Aberrant constitutive activation of the NF-κB signaling pathway is common in GBM. The constitutive NF-κB hyperactivation is oncogenic due to the stimulation of tumor growth and invasion, apoptosis suppression and development of resistance to therapy (53). The most common form of NF-κB protein dimer is the heterodimer of p65-p50. This dimer is able to bind to a specific sequence (i.e., NF-κB sites) of the target gene to regulate gene transcription. NF-κB regulates cell activity through slight differences in the binding of these NF-κB dimers to target sequences (52). In non-stimulated cells, NF-κB dimers are inactive due to binding to three inhibitory factors (IκBα, IκBβ and IκBε) of NF-κB in the cytoplasm, which blocks the nuclear localization sequence and prevents the transfer of NF-κB into the nucleus. In the nucleus, NF-κB dimers bind to κB-sites in the regulatory regions of genes participating in a wide range of cellular processes (86). NF-κB in neurons maintains neuronal health, synapse growth and plasticity-related functions (87).

Activation of the NF-κB signaling pathway is common in various cancer types. Numerous mechanisms have been proposed that may lead to the disruption of NF-κB signal regulation in gliomas. For instance, RTK, primarily EGFR and PDGFR that are frequently activated in glioblastomas, may be triggered secondary to the activation of NF-κB through several mechanisms such as AKT-related and -unrelated signaling pathways. In murine models, it has been demonstrated that inhibition of NF-κB by depletion of IκB kinase 2, expression of an IκBaM super repressor or using an NF-κB essential modifier-binding domain attenuated tumor proliferation and prolonged survival (88). In one of the studies, NF-κB p65 subunit was indicated to be overexpressed in 81% of cases of GBM (89).

Oncogenic mechanisms of EGFR and PDGFR signal transduction make a major contribution to the growth and invasion of GBM. The NF-κB pathway interplays with these receptors, which may lead to the development of GBM (90). Loss of the tumor suppressors, such as neurofibromin 1 is also associated with the disruption of activation of NF-κB in GBM due to the upregulated activity of PI3K (91). Disruption of the tumor suppressor Krüppel-like factor 6, which serves as a negative regulator of NF-κB, also contributes to the activation of NF-κB (92).

Exposure of GBM cell lines to NF-κB-p65 small interfering (si)RNA and NF-κB inhibitors resulted in a significant decrease in GBM-cell viability. Treatment of GBM with NF-κB inhibitors overcame cisplatin resistance and led to an increase in the effects of cisplatin and doxorubicin. Importantly, normal astrocytes were less sensitive to NF-κB inhibition, implying tumor cell selectivity (93).

It has been proposed that numerous other mechanisms have an important role in the disruption of signal transduction of NF-κB, including facilitation of NF-κB by peptidyl-prolyl cis-trans isomerase NIMA-interacting 1, mixed lineage kinase 4 and heterozygous deletion of the NFKBIA gene, which encodes IκBα (94). These observations emphasize the potential role of abnormal NF-κB signaling pathways in various mechanisms of GBM pathogenesis.

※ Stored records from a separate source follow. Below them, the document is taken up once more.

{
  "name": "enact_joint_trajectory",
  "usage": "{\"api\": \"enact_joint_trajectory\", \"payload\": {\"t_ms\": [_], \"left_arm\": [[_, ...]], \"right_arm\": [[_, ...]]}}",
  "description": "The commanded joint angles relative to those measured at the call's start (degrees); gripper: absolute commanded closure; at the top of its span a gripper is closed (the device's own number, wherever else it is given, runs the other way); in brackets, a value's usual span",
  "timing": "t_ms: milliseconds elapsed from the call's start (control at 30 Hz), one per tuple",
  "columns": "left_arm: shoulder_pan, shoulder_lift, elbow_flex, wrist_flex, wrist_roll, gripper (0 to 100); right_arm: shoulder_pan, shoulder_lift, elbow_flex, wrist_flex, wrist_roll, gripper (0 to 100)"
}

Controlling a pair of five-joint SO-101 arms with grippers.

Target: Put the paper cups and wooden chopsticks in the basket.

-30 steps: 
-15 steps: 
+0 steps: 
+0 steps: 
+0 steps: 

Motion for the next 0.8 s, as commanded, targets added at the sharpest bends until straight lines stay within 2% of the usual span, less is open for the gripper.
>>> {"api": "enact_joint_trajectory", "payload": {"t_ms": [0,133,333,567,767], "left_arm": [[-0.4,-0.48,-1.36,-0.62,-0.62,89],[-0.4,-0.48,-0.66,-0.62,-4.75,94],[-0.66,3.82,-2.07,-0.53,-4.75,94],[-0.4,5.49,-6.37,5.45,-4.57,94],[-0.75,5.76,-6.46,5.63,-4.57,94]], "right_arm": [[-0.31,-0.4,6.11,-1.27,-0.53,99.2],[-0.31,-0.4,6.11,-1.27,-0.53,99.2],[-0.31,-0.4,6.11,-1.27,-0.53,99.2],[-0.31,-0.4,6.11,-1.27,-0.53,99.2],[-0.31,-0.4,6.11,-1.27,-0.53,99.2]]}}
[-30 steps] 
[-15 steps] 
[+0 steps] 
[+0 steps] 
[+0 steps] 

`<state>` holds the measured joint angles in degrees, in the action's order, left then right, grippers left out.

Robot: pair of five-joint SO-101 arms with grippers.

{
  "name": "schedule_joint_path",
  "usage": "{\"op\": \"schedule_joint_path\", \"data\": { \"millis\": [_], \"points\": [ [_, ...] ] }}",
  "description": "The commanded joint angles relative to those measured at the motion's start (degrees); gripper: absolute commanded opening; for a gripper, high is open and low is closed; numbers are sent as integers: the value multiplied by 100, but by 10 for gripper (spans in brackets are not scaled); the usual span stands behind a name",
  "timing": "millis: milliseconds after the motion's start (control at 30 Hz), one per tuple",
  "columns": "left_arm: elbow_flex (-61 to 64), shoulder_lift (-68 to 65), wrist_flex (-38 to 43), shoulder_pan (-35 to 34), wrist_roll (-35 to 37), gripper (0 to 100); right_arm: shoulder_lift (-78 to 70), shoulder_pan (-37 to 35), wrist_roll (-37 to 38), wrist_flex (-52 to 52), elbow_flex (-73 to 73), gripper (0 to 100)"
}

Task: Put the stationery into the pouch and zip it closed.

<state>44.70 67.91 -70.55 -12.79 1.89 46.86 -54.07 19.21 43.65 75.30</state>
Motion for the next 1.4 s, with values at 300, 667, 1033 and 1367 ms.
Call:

Amentofavone is a flavonoid that is able to cross the BBB and inhibit the NF-κB pathway by inhibiting IκB kinase degradation. Treatment with this compound reduces the viability and proliferation of GBM cells, resulting in the emergence of sub-G1 population, which indicates apoptosis. To date, amen-tofavone has not been evaluated in any randomized clinical trial (95).

The Wnt signaling pathway is a primordial instructive genetic program (96). Depending on the type of interaction between Wnt and Frizzled protein and consecutive involvement of β-catenin, there are one β-catenin-dependent canonical pathway and two β-catenin-independent noncanonical pathways (planar cell polarity and Wnt/Ca²⁺).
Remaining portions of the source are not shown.